What is the focus of the Problem Understanding Phase?
Clearly enunciate project objectives and formulate a solvable problem
This phase aims to align teams on the problem to be addressed.
What is the most labor-intensive phase of the data science process?
Data Preparation Phase
This phase involves cleaning and preparing raw data for analysis.
What tasks are performed during the Exploratory Data Analysis Phase?
- Exploring univariate relationships
- Exploring multivariate relationships
- Binning based on predictive value
- Deriving new variables
Simple exploratory methods are used to gain preliminary insights.
What is the purpose of the Setup Phase?
To prepare for modeling by performing necessary tasks like cross-validation and baseline performance
This ensures data is ready for effective modeling.
What does the Modeling Phase involve?
- Selecting and implementing modeling algorithms
- Ensuring models outperform baseline models
- Fine-tuning model algorithms
This phase is crucial for uncovering profitable relationships in the data.
What is evaluated during the Evaluation Phase?
- Model performance against baseline measures
- Whether models solve the original problem
- Application of error costs intrinsic to the data
This phase determines the effectiveness of the models.
What is the final phase of the Data Science Methodology?
Deployment Phase
This phase involves reporting results and adapting models for real-world use.
What are the most common data science tasks?
- Description
- Estimation
- Classification
- Clustering
- Prediction
- Association
Each task serves a specific purpose in data analysis.
Define the Description task in data science.
Describing patterns and trends within the data
This task is often used by both specialists and nonspecialists.

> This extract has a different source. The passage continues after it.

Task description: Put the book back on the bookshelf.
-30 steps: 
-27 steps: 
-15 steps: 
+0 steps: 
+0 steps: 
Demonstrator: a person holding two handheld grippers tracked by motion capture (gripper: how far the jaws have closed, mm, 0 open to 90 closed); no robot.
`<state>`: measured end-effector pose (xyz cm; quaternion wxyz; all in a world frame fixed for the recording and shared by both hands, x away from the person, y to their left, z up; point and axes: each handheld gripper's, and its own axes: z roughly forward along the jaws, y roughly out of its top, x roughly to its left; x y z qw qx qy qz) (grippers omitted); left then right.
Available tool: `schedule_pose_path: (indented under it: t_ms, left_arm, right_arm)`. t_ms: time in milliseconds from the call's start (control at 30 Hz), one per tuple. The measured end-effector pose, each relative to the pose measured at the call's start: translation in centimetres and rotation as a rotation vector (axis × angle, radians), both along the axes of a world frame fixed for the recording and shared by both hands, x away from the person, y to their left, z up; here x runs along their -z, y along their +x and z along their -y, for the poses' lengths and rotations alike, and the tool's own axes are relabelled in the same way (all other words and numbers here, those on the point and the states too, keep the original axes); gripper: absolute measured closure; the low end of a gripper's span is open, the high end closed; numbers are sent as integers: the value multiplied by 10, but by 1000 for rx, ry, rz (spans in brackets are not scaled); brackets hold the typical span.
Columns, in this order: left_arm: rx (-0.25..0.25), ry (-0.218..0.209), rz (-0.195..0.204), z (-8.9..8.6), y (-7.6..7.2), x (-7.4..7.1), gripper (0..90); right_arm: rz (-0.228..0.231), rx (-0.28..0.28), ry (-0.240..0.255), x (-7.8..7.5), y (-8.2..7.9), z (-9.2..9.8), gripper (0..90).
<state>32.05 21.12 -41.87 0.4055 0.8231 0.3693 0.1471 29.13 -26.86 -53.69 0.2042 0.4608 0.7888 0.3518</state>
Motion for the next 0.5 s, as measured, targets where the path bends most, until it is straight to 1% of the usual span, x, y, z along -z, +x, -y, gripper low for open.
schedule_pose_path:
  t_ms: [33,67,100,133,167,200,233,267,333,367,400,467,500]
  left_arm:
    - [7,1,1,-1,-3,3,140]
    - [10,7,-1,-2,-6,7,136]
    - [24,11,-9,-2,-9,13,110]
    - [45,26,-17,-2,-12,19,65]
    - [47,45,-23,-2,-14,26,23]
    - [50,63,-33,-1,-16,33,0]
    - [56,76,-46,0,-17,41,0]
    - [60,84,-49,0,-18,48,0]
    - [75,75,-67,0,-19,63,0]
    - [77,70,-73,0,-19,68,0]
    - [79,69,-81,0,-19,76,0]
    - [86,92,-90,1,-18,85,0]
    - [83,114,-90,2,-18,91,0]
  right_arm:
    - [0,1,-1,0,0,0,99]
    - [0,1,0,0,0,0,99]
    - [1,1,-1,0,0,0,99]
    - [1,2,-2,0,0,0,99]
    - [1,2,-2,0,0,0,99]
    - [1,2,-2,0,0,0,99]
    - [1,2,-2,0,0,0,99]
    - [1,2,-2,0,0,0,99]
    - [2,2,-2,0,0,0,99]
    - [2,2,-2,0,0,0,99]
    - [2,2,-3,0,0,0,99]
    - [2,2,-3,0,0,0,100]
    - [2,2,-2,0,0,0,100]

What is Estimation in data science?
Approximating the value of a numeric target variable using predictor variables
Estimation models learn from known target values to predict unknowns.
What distinguishes Classification from Estimation?
Classification deals with categorical target variables, while estimation deals with numeric target variables
This makes classification a crucial task for many applications.
What is the goal of the Clustering task?
Identifying groups of records that are similar
Clusters can provide insights and serve as inputs for further analysis.
What does the Prediction task involve?
Forecasting future outcomes based on current data
Prediction can relate to both numeric and categorical variables.
What is the Association task in data science?
Determining which attributes are associated with each other
This helps in understanding relationships between different variables.
What is data science?
Data science is an interdisciplinary field that uses scientific methods, processes, algorithms and systems to extract knowledge and insights from structured and unstructured data.
Which areas of study does data science combine?
Data science combines statistics, computer science, and domain knowledge.
What is the goal of data science?
The goal of data science is to extract meaningful insights and knowledge from data.